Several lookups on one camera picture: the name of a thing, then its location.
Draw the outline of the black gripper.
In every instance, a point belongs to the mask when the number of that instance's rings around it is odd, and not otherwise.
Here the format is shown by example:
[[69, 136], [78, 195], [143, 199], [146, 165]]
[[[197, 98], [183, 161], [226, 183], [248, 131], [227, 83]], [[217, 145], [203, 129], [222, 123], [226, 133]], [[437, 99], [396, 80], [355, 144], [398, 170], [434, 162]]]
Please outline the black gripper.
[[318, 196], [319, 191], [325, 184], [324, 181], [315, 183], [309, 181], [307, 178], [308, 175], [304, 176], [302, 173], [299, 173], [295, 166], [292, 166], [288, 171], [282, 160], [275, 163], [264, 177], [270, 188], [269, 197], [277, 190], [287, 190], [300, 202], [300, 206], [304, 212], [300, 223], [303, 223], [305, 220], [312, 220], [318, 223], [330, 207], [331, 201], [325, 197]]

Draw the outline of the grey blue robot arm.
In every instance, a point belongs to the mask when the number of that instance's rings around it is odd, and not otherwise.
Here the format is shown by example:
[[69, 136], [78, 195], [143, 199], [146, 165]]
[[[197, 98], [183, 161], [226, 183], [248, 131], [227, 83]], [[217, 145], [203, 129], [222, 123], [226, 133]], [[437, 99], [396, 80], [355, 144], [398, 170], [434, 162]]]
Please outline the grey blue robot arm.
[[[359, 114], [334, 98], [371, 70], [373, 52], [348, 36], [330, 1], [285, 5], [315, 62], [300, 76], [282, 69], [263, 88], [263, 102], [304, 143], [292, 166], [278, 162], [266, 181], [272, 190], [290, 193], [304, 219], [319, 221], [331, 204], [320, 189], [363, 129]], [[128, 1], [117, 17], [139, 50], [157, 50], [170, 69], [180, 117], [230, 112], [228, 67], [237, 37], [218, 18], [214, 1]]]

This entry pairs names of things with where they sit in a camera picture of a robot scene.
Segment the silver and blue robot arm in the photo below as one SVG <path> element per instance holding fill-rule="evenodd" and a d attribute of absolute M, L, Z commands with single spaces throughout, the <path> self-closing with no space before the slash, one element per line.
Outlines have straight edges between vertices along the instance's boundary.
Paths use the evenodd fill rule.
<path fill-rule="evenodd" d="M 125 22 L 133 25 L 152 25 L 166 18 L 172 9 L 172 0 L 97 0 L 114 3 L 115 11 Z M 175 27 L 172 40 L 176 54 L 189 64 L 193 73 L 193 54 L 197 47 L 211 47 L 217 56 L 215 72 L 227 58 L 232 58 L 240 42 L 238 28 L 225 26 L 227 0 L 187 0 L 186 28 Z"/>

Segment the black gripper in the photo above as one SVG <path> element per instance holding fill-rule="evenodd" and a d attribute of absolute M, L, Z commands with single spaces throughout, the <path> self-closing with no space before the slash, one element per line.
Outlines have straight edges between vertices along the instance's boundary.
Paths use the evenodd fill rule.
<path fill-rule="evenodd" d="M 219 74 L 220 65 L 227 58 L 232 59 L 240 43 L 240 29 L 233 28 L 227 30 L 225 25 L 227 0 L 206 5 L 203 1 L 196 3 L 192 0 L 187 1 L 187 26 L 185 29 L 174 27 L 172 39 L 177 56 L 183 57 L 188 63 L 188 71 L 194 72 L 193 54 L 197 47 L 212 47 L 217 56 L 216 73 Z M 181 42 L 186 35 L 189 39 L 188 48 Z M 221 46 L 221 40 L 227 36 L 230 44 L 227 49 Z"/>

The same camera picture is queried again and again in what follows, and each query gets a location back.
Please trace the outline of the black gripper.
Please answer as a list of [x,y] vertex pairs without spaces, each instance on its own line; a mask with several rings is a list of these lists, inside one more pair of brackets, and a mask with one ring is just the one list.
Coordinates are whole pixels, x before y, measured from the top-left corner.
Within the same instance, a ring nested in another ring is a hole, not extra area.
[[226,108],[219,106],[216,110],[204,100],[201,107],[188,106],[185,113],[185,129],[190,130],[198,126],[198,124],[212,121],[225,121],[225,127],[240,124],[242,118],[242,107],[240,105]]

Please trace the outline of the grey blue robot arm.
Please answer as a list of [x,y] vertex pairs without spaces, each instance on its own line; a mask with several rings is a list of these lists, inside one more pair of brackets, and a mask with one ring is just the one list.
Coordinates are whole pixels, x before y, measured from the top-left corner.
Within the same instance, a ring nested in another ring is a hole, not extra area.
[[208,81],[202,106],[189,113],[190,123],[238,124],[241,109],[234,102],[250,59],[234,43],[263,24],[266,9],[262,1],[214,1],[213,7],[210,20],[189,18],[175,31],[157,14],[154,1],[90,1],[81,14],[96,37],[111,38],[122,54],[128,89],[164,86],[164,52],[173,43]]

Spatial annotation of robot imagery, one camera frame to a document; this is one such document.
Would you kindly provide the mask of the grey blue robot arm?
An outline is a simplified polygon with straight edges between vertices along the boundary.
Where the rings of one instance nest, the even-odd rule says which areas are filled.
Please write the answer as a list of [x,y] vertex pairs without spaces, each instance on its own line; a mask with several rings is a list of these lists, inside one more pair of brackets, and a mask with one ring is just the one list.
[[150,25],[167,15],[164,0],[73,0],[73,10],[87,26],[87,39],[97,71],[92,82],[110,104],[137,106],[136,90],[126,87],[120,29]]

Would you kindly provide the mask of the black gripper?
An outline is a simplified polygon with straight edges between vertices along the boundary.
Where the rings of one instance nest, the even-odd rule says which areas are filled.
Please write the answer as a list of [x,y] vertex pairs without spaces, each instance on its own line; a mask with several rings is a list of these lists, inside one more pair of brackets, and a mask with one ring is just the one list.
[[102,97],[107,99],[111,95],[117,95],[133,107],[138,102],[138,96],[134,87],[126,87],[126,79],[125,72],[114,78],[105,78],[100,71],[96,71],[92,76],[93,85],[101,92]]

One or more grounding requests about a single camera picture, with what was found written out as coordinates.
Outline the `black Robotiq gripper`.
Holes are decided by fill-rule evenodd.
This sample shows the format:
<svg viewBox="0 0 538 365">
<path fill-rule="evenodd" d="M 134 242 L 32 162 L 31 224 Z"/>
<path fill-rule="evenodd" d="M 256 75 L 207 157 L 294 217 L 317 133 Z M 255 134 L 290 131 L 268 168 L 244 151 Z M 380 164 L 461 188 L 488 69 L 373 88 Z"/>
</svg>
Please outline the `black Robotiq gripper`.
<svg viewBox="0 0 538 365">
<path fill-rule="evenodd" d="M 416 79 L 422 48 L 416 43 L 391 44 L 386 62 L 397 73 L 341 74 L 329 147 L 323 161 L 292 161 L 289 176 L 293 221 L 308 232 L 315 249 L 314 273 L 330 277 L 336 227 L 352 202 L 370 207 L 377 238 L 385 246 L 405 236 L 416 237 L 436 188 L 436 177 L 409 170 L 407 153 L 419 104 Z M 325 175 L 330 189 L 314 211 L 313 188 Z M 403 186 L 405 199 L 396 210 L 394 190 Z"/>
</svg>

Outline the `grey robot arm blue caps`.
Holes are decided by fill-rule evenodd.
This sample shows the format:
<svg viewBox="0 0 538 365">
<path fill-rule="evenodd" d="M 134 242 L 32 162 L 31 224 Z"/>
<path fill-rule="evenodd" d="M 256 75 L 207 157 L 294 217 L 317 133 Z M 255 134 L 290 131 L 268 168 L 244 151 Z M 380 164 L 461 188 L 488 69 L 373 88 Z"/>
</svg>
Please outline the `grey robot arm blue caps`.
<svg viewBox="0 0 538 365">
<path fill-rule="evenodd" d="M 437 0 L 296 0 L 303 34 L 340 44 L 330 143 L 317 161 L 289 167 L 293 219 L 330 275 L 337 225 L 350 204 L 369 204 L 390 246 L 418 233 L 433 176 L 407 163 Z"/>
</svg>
..........
◆ Task directions ◆
Lines that hold the word "what" are the ones to copy from the entries above.

◆ Solution ◆
The same camera picture is queried again and again in what follows, and each query gets a location back.
One or more grounding requests about a single camera picture, with what was found written out as coordinates.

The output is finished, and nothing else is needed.